De : ThomThom12932 (Message d'origine) Envoyé : 2006-03-04 06:47

Ouais ! J'ouvre la discussion sur Léon Bloy !!! Quel plaisir !

Léon Bloy, donc...écrivain radical et sulfureux, passa sa vie à réécrire sa vie. Mythomane invétéré, on pourra trouver sur son compte un millier d'anecdotes totalement invérifiables, tant dans des ouvrages prétendument autobiographiques que dans des biographies prétendument sérieuses.

Ce dont on est certain, c'est que Bloy est né en 1846 à Périgueux et qu'il ne nourrit alors aucune ambition littéraire. Bardé de diplômes, il fait alors une rencontre qui va changer sa vie : Jules Barbey d'Aurevilly, l'un des plus grands écrivains de l'époque, une véritable star littéraire. Il devient son secrétaire particulier, puis son disciple, car Barbey pousse le jeune homme (à peine vingtenaire) à se lancer à son tour dans la littérature. Ses premiers écrits, dispensables, ne sont en conséquences que des hommages plus ou moins masqués au Maître. D'un point de vue strictement littéraire, le jeune Bloy est doté d'un style féroce, d'une plume rageuse...mais est tout simplement incapable d'écrire une intrigue qui tienne debout. De cette période on ne retiendra que "La Méduse Astruc" (1875), où Bloy tue en quelque sorte son père symbolique en parodiant son style et ses histoires...

Durant la décennie suivante, Bloy va surtout se faire une réputation en tant que journaliste à l'Univers, revue de droite dure, où il se fait grand inquisiteur de l'hypocrisie de ses contemporains.

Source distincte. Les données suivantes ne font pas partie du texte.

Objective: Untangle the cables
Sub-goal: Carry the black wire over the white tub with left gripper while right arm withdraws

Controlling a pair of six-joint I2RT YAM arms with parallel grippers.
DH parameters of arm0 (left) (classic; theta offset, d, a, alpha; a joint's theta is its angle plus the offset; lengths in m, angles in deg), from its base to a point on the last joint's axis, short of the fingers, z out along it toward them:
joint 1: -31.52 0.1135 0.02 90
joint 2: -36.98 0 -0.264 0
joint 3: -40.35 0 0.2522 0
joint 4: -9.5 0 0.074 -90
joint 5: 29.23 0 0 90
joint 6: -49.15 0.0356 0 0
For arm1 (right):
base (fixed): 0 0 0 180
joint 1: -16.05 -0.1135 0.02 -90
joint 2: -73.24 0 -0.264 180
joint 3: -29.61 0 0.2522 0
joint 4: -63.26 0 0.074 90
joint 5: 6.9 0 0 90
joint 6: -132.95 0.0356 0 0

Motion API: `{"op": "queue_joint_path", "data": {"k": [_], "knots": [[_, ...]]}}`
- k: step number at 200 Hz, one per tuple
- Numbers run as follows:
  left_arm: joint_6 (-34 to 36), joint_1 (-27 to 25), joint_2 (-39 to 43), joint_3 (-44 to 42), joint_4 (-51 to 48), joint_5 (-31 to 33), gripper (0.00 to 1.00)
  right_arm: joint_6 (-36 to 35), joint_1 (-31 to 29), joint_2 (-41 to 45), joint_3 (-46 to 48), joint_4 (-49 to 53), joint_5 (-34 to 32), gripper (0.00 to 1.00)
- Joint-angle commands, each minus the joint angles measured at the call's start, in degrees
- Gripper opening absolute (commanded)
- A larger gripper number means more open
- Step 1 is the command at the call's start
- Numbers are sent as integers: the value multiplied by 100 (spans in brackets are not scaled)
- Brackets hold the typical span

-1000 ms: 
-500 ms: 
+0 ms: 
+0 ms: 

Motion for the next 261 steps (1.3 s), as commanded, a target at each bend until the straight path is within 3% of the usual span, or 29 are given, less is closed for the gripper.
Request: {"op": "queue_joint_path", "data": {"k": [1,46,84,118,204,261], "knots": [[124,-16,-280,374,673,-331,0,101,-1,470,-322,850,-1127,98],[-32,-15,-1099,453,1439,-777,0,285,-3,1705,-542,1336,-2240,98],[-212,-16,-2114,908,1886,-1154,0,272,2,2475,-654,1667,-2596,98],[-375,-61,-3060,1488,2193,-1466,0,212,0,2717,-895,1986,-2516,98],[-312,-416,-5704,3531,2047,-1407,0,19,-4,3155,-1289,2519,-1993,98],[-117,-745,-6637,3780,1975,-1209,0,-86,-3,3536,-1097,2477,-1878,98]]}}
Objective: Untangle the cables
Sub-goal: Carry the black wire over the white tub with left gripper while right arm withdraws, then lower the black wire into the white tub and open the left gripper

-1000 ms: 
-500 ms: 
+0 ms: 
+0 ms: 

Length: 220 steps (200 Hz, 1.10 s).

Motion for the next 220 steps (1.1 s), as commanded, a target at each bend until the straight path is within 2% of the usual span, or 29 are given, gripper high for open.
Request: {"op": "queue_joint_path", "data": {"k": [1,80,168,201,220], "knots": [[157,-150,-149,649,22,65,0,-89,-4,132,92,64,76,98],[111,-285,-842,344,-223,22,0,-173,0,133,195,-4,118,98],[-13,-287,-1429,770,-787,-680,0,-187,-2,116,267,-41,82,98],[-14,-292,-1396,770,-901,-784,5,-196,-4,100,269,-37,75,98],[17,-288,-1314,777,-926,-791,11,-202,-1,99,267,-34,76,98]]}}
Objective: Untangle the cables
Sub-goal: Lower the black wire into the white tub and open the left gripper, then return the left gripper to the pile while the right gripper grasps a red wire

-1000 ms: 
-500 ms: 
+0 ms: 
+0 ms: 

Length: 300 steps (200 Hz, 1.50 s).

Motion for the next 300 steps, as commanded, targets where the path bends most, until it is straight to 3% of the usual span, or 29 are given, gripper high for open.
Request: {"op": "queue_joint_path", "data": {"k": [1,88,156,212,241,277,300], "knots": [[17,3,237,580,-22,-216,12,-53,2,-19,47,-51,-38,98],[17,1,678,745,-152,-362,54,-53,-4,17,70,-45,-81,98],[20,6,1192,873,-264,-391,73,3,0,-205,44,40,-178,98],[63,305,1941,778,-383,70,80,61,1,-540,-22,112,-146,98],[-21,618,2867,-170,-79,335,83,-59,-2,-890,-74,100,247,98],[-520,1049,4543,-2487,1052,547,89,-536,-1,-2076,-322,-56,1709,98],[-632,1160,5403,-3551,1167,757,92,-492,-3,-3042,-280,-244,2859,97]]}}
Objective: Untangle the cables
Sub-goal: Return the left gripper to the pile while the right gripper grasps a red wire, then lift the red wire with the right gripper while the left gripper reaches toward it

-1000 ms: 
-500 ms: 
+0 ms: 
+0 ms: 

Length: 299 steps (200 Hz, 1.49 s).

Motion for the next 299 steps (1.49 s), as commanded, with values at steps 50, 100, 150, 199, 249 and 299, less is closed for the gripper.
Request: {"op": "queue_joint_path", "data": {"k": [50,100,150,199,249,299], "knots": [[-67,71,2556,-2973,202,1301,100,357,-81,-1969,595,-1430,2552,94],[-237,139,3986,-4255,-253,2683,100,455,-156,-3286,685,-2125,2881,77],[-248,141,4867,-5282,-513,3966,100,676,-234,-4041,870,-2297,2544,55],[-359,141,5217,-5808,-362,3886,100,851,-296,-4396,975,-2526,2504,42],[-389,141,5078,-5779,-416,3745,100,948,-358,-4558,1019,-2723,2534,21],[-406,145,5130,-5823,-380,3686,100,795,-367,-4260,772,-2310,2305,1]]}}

Car les deux principales caractéristiques de Bloy, outre sa plume, sont un catholicisme fervent et un don d'observation des moeurs contemporaine confinant au génie. Fasciné par l'Histoire avec un grand H, son influence et ses dégats sur la société de son temps, Bloy se met alors à publier parallèlement des essais historiques extrêmement documentés et des ouvrages pamphlétaires et radicaux...

Son univers unique prend donc finalement forme, et apparaît pour la première fois dans "Propos d'un entrepreneur de démolition", synthèse de toutes les obsessions suscitées. Nous sommes en 1884, Huysmans vient de publier "A rebours", Bloy est ami et élève de Barbey...il n'en fallait pas plus pour affilier Bloy au mouvement décadent, dont il cristalise la plupart des occurences (notamment le rejet violent de la notion de "progré", les univers apocalyptiques et désolés et l'érudition à outrance) tout en n'ayant ni l'humour noir de Barbey ni la poésie de Huysmans...qui plus est, là ou la plupart des décadents vont virer cathos à la fin de leur vie, Bloy est d'ores et déjà un croyant fervent.

Il va donc affirmer son unicité dans ses ouvrages suivants, plus spécialement ses chefs d'oeuvres : "Le Désespéré" (1886) et "La Femme Pauvre" (1897). Entre temps, il aura achevé d'en finir avec les réalistes dans un pamphlet (hilarant) intitulé "Les Funérailles du Naturalisme" (1891). Chacune de ces oeuvres fera scandale, pour des raisons d'ordre divers, mais Bloy est habitué à être viré de tous les journaux et à être rejeté de tous ses amis : en 1898 il préfigure l'autofiction avec "Le Mendiant Ingrat", premier des huits volumes d'un journal dont un bon quart est totalement fictif...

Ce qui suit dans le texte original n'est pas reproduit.